◆ DIRECTIONS: Retype exactly what appears below from the line containing "Everything in this" down to the line containing "Kindly outline every instance of the finger", keeping both end lines. Do not include pictures.

(Stored items from a collection)
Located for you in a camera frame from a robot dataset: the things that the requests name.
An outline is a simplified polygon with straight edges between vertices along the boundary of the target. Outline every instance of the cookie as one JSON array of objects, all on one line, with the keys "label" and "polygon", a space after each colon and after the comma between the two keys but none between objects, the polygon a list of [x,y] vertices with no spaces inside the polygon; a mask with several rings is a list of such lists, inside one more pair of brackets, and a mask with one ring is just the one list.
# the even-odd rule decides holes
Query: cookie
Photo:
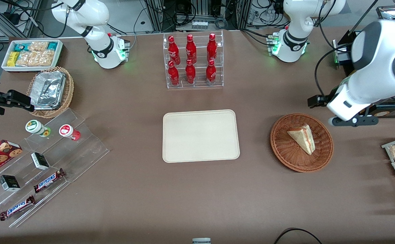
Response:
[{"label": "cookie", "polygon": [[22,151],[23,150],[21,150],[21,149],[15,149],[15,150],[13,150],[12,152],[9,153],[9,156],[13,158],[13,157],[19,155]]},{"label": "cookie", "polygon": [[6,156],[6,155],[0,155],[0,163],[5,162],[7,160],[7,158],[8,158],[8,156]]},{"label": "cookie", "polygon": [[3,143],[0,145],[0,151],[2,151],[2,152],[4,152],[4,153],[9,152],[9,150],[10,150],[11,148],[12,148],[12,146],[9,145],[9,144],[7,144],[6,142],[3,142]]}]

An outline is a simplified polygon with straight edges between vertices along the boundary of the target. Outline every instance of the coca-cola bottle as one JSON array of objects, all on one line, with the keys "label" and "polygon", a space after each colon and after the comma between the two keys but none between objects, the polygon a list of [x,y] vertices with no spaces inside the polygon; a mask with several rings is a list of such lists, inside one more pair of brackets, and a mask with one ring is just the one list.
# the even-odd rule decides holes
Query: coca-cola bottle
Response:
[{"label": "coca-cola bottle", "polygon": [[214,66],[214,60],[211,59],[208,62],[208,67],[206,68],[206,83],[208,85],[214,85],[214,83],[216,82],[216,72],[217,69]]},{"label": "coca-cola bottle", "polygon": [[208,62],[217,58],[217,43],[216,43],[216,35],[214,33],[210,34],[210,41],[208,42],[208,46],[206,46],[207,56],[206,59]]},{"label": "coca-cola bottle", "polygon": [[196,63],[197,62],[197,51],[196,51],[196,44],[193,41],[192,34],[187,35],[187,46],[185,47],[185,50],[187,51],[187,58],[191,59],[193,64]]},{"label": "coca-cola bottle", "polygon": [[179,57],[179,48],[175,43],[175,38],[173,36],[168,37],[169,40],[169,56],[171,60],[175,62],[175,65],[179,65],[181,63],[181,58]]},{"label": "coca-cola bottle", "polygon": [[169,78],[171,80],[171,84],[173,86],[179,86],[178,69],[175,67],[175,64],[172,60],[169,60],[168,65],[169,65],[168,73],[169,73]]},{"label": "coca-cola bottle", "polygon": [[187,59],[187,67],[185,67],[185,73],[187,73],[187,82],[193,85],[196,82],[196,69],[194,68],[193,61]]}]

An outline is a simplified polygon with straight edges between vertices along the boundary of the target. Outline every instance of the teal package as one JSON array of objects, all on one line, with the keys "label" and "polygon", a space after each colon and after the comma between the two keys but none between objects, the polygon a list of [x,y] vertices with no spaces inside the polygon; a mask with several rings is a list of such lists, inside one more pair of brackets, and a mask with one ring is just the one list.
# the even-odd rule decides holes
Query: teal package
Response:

==

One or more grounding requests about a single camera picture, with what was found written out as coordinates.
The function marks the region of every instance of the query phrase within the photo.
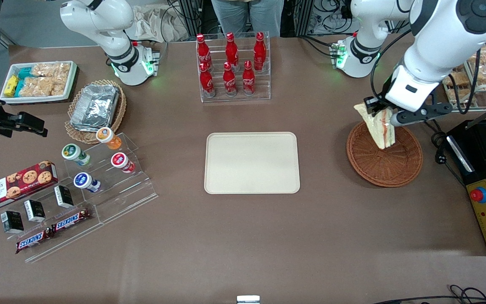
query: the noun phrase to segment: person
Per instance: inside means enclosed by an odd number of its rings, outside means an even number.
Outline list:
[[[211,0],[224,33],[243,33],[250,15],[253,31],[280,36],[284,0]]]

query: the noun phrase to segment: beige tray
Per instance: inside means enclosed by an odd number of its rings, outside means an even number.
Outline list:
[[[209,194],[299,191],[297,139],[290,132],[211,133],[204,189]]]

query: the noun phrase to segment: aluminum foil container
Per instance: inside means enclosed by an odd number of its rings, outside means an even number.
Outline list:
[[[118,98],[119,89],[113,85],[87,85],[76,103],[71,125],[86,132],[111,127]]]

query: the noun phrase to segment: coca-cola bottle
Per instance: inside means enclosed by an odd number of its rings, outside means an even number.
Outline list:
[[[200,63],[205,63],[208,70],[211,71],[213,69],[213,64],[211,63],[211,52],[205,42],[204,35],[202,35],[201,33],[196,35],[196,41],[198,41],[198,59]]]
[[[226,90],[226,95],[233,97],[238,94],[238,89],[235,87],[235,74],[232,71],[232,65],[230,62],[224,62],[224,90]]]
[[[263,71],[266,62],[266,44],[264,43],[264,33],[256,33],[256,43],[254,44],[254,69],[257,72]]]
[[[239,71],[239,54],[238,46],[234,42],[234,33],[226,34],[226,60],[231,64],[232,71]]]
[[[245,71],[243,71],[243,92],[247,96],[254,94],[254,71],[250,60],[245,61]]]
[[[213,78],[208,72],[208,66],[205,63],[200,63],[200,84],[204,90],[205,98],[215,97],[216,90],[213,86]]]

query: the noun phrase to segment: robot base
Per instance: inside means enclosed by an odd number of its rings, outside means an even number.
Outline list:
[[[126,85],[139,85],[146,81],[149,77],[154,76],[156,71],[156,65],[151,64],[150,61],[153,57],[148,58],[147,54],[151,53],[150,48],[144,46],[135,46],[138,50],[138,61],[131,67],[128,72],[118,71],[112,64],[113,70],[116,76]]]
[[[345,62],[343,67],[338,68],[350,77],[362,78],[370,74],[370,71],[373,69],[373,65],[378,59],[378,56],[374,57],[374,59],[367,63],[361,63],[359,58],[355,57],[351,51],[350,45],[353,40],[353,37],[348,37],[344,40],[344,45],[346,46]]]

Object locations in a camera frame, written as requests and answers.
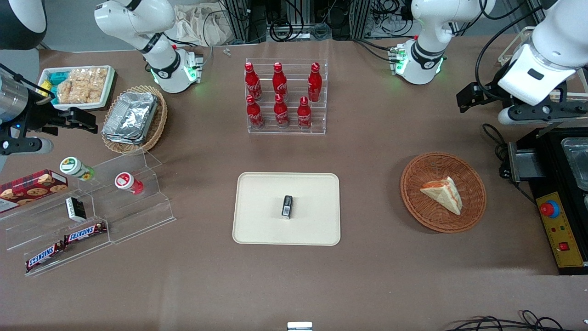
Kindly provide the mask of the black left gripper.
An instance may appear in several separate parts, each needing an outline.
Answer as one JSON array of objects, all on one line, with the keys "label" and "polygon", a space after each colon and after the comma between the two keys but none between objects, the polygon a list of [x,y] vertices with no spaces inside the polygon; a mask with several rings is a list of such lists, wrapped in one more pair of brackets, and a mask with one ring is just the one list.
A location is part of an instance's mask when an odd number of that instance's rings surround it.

--

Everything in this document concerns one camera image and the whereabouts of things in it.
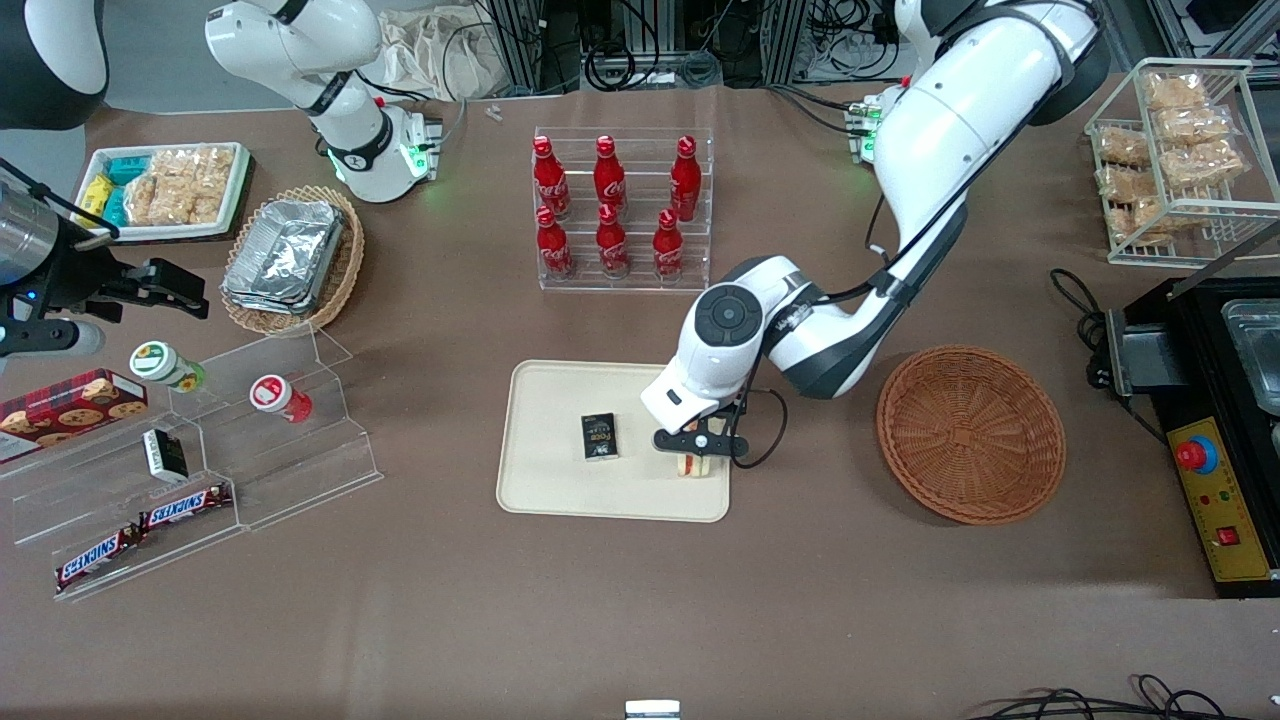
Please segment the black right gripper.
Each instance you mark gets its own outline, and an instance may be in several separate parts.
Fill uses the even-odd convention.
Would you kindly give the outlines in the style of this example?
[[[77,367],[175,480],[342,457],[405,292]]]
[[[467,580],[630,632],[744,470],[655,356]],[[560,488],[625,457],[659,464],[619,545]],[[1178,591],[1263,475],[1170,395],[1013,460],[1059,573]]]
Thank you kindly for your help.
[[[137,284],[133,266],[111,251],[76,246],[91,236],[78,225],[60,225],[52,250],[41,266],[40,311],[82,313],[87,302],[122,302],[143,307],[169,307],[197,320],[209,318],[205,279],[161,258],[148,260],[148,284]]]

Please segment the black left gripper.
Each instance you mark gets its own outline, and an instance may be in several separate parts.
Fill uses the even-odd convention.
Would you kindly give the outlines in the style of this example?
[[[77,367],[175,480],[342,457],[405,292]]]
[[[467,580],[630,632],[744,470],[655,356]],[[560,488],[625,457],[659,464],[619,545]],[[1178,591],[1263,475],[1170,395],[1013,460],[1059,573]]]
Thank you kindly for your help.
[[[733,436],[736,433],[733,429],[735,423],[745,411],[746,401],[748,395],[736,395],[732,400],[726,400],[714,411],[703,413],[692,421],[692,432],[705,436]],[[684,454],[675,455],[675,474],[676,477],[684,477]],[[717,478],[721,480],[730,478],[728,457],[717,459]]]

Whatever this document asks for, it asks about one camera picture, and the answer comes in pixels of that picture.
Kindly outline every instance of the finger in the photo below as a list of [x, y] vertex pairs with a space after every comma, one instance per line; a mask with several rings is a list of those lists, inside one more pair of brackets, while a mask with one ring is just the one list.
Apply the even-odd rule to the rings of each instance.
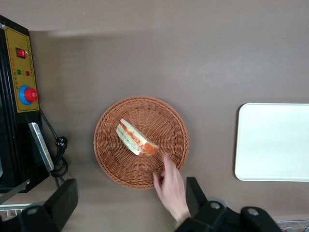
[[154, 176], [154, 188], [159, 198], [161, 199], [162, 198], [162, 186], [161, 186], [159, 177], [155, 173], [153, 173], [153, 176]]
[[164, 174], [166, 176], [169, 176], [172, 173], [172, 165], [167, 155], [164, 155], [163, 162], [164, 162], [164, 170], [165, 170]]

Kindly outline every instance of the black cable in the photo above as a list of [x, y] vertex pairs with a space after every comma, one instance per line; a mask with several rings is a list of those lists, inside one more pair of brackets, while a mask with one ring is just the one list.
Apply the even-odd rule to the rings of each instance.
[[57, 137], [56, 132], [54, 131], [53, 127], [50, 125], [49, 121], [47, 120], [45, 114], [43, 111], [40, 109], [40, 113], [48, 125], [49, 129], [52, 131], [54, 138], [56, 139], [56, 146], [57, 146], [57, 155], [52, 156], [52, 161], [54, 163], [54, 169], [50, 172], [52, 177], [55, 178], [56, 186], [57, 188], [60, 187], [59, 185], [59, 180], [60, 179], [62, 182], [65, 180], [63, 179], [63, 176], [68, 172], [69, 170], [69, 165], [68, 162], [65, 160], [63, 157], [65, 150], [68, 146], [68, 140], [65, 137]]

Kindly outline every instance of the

◆ ANSWER SECTION:
Everything in this document concerns one camera image and the whereabouts of things in it.
Please segment the black right gripper.
Each instance you mark gets its own outline, and an instance may be in several separate parts.
Fill uses the even-odd convention.
Would you kindly give the outlines in the style of this example?
[[[77,367],[175,480],[342,457],[405,292]]]
[[[467,580],[630,632],[744,470],[655,356]],[[560,488],[625,457],[659,464],[619,545]],[[1178,591],[1263,475],[1170,395],[1013,460],[1059,573]]]
Thank you kindly for your help.
[[[137,284],[133,266],[111,251],[76,246],[91,236],[78,225],[60,225],[52,250],[41,266],[40,311],[82,313],[87,302],[122,302],[143,307],[169,307],[197,320],[209,318],[205,279],[161,258],[148,260],[148,284]]]

Please segment the black left gripper.
Each instance you mark gets its own outline, and an instance may be in several separate parts.
Fill uses the even-odd convention.
Would you kindly give the outlines in the style of this example?
[[[77,367],[175,480],[342,457],[405,292]]]
[[[467,580],[630,632],[744,470],[655,356]],[[560,488],[625,457],[659,464],[619,545]],[[1178,591],[1263,475],[1170,395],[1013,460],[1059,573]]]
Thank you kindly for your help.
[[[733,436],[736,433],[733,429],[735,423],[745,411],[746,401],[748,395],[736,395],[732,400],[726,400],[714,411],[703,413],[692,421],[692,432],[705,436]],[[684,454],[675,455],[675,474],[676,477],[684,477]],[[717,478],[721,480],[730,478],[728,457],[717,459]]]

Whatever this document asks for, it asks about one camera picture, and the answer comes in pixels of that picture.
Kindly outline every instance of the finger in the photo below as a list of [x, y] vertex pairs with a space after every comma, one instance per line; a mask with several rings is a list of those lists, inside one more pair of brackets, while a mask with one ring is just the one list.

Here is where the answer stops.